Quand un garage délabré nous parle de démocratie
- Publié le 24-05-2019 à 10h36
Une chronique de Xavier Zeegers.
Le bulletin de vote n’est pas seulement une feuille à déposer dans l’urne. C’est le signe d’un engagement.
Quel rapport y a-t-il entre la possession d’un garage au sous-sol d’un immeuble que l’on n’habite même pas, et une réflexion sur la démocratie ? Voici qui se résume facilement. Habitant dans une rue où jadis même les camions de déménagement se garaient aisément, je dus me résoudre, les temps ayant bien changé, à acheter un abri pour ma modeste voiture, afin de ne plus chercher un petit espace entre les camions et caravanes squattant ma rue. Je n’attachai guère d’intérêt au fait de posséder une seconde résidence de moins de 10 m 2 , mais étant devenu propriétaire, fût-ce via cet appendice, je fus illico invité aux réunions du syndic d’immeubles.

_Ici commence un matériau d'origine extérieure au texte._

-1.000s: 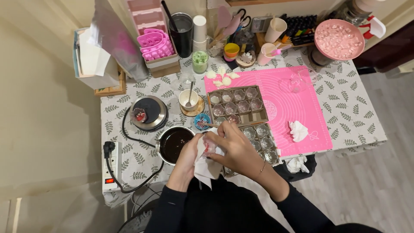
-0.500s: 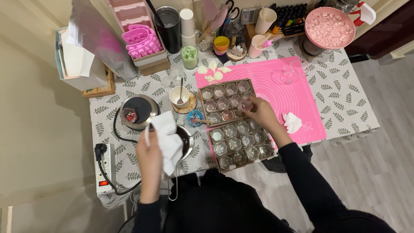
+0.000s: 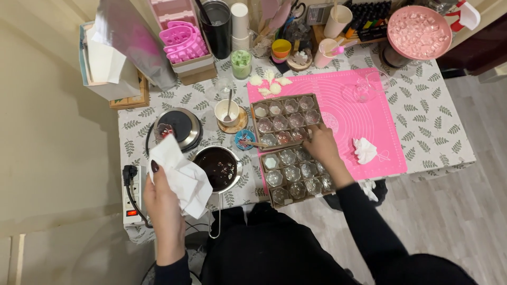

Auxquelles je ne donnai pas suite. Bien à tort, car au fil des ans je remarquai que le sous-sol avec ses 14 garages était lugubre, avec un escalier métallique dangereux, une électricité bricolarde et non conforme en sus d’une végétation perçant sous le toit. Allô le syndic ? Que faites-vous ? Rien, en fait. " Personne ne nous a jamais avertis jusqu’ici ." Je pensais naïvement que "les autres" auraient pu, auraient dû même, les alerter. Mais je compris dès lors que l’endroit, très peu glamour, lugubre, n’intéressait personne. Que chacun se satisfaisait de savoir sa bagnole à l’abri. Alors le reste…
Je répondis que l’entretien d’un immeuble, en ce compris les parties les moins "nobles", doit être global, se faire en bon père de famille selon l’expression consacrée. "Nous partageons pleinement votre point de vue, c’est pourquoi nous comptons bien sur votre présence à la prochaine réunion." Rappel élégant autant que pierre lancée dans mon jardin, mais que je pris fort bien, sachant que si le désintéressement est généralisé tout restera en déshérence, et j’en serai alors aussi responsable que les autres. Je fis donc des photos pour illustrer le point que je mis à l’ordre du jour. J’arrivai bien à l’heure, donc en avance. Personne. À l’heure pile, soit celle de commencer, nous étions trois. Je compris donc qu’une heure fixée n’implique pas le début de la séance, mais plutôt le moment à partir duquel les invités commencent à arriver au compte-gouttes. Une incivilité qui m’agace mais ne soyons pas maniaques : en Italie, être à l’heure pile tient de la grossièreté. Trente minutes après, nous étions douze présents, représentant 4 022/10 000es de copropriété. Le syndic dressa alors un procès-verbal de carence, aucune décision ne pouvant être prise, en vertu de l’article 577-5, 7 et 8 des dispositions légales. Une habitude, semblaient dire leurs moues dépitées. Perte de temps pour eux mais pour nous aussi, et certains la trouvèrent saumâtre : ainsi donc on n’évoquera pas ce soir la question lancinante de l’achat d’une nouvelle chaudière qui crispe les esprits, car jugée trop chère. Et au fait, pourquoi ne pas avoir sollicité plusieurs devis comparatifs avant d’approuver ou non une proposition toute faite ? La question ne sera donc pas posée. Cela cacherait-il une magouille ? Malaise. Quelqu’un propose qu’on se réunisse chez lui, sans tarder. Bigre, un coup d’État, un 18 brumaire carrément ? Je rappelle une évidence : minoritaires, nous ne pouvons décider de rien.
N’est-ce pas là justement le problème de toute démocratie : la participation ? Mon grain de sel philosophique n’émut personne : il faut du concret ! Eh bien revoyons-nous, mais bien plus nombreux. "Ne rêvez pas !" me lance-t-on. Mais le rêve n’a rien à faire ici. Il s’agit de choisir entre la passivité ou l’engagement. "Nous devons prendre nos responsabilités", tel est le mantra que répète à l’envi le personnel politique. Pourquoi ne pas le prendre au pied de la lettre ?
Le bulletin de vote n’est pas seulement une feuille à déposer dans l’urne, encore moins une corvée. C’est le lieu d’expression d’une volonté et d’un engagement. Méditons ces mots du philosophe Alain Etchegoyen : "Ce n’est pas être raisonnable que de reporter tout le poids sur le personnel politique quand, soi-même, on se désintéresse de leurs actions." Le repli sur soi, l’individualisme, voire le je-m’en-foutisme, sont le cimetière de la démocratie. Du plus petit garage au plus grand Empire.
Titre et chapô sont de la rédaction.